Many legends, stories and traditions have grown up over the centuries regarding Ireland’s most famous saint. It is necessary, therefore, to separate the man from the myth by returning to St Patrick’s own writings, including what has become known as his Confession.

In a simple written account, Patrick’s trust in God and his gratitude towards him who had achieved so much through such a weak instrument, shine out. This in no way detracts from the unique light his Confession casts on this humble missionary of Christ who brought his Gospel of love to the Irish people. A great missionary looked back on his life and saw the labyrinthine pattern of God’s wonderful design.

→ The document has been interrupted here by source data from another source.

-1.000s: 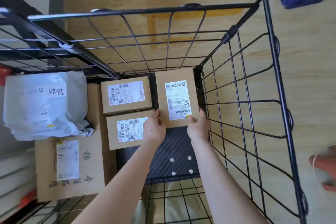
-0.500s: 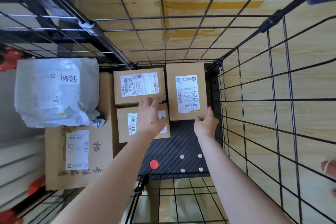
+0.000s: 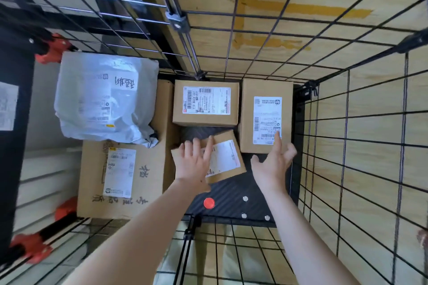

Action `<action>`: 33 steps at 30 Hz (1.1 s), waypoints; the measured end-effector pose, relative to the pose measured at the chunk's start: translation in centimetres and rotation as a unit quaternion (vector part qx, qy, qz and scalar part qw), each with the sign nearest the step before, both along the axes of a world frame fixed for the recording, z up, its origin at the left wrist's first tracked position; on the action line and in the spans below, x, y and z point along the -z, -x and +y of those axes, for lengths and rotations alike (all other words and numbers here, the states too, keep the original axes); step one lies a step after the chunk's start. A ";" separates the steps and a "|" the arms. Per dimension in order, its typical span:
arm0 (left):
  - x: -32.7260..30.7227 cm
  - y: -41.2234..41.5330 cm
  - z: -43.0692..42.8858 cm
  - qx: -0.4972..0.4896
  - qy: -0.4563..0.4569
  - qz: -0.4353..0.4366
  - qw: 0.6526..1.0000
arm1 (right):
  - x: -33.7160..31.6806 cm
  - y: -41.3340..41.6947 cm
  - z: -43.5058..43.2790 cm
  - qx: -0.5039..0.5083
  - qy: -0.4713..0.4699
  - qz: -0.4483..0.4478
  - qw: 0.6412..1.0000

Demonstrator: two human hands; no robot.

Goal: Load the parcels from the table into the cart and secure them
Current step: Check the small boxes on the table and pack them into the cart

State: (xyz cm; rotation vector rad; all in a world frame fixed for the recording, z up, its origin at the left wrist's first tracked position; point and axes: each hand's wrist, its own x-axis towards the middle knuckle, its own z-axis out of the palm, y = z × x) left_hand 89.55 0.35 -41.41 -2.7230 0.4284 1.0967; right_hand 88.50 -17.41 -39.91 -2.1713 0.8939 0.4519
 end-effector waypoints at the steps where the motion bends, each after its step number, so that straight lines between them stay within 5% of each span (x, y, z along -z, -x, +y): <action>1: -0.2 0.9 -0.4 -0.054 0.003 0.010 0.998 | -0.2 -0.3 0.1 -0.005 -0.002 -0.005 1.000; 6: -0.5 4.9 -1.3 -0.359 -0.007 0.039 0.932 | -1.0 -1.3 1.2 -0.031 -0.015 -0.040 0.999; 9: -0.4 5.8 -0.6 -0.461 -0.019 0.019 0.887 | -0.8 -1.8 2.2 -0.114 0.000 -0.068 0.991; 14: -0.2 7.7 0.5 -0.421 -0.013 -0.003 0.907 | 0.3 -5.1 4.1 -0.291 0.061 -0.108 0.949; 20: 0.6 10.0 0.8 -0.404 -0.047 0.024 0.913 | 3.2 -11.6 5.7 -0.504 0.179 -0.071 0.842; 29: 0.6 10.8 0.4 -0.484 -0.033 0.029 0.874 | 3.4 -14.5 6.8 -0.563 0.255 0.013 0.786; 33: 0.6 11.0 0.0 -0.512 -0.028 0.001 0.859 | 2.8 -12.8 7.1 -0.535 0.257 -0.005 0.805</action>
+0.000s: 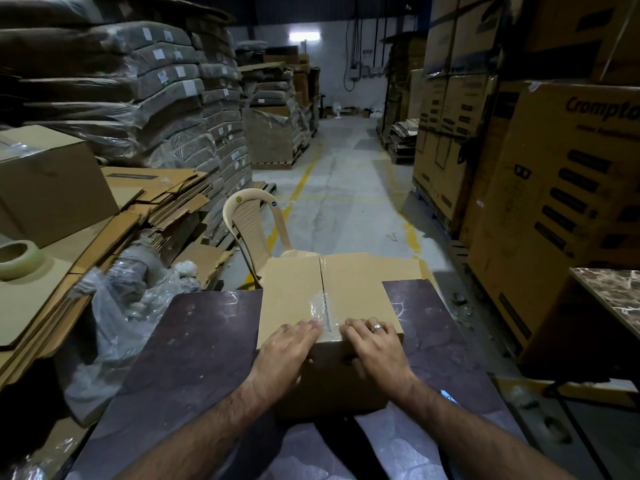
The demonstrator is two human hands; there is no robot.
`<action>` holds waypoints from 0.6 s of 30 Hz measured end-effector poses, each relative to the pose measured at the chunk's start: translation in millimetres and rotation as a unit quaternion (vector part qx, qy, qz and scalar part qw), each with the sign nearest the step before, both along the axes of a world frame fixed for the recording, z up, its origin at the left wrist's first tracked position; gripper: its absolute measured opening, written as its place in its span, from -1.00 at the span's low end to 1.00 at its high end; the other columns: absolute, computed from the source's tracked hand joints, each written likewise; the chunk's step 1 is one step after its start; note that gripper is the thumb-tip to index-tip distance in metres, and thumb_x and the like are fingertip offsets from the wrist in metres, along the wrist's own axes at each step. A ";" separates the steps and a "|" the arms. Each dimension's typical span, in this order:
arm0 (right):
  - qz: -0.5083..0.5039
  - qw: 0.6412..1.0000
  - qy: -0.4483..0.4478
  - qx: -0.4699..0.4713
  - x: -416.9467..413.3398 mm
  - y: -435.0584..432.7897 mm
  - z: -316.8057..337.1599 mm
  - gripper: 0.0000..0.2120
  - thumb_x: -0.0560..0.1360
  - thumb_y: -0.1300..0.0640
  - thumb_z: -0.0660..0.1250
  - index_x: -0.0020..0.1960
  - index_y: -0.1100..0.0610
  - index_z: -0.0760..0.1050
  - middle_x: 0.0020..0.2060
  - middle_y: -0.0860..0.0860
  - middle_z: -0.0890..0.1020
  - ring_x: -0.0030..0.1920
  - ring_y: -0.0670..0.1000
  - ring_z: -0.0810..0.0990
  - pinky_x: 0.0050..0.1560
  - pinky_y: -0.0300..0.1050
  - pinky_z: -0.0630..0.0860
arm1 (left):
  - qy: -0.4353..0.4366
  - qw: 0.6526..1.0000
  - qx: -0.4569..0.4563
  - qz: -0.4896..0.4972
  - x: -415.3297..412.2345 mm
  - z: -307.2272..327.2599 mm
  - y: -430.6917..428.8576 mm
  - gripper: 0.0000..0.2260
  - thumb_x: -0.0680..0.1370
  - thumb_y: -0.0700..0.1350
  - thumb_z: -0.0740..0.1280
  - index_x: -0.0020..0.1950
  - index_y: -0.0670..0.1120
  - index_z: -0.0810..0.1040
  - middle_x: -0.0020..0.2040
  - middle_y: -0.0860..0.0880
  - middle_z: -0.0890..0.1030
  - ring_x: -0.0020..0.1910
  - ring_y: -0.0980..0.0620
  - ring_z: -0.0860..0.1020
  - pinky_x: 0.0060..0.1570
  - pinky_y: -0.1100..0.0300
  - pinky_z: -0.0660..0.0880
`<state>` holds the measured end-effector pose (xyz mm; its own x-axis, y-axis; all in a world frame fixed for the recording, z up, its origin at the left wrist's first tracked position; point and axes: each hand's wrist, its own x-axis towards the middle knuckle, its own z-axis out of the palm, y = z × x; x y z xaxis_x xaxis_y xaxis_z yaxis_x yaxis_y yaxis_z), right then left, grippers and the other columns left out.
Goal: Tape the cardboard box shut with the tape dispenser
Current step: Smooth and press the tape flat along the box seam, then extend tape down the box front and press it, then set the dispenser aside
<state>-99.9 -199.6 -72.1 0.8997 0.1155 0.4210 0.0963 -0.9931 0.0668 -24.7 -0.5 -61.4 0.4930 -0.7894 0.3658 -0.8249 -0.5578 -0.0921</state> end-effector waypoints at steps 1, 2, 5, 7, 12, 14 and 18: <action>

As he reviews his life journey, which he admits was full of faults and shortcomings, and in the apparently haphazard events of his life, so inexplicable when they occurred, he now sees the hand of God at work in which his hidden plan for the salvation of the Irish is realised. No extraordinary wonders marked his progress throughout Ireland, nevertheless, he touched the hearts of young people who flocked to him and committed their lives to following Christ in the priesthood and religious life.

The essential knowledge about a saint lies not so much in dates and places, but rather in his holiness, his values, what inspired him and his spiritual wrestlings. On these points we are well informed. Patrick sets the record straight regarding his mission and underscores the role God had in it. Often misunderstood in the past, Patrick hoped that his readers would finally grasp how he regarded his long, arduous but ultimately successful mission. His story is one of God’s grace that leads to wonder and thanksgiving.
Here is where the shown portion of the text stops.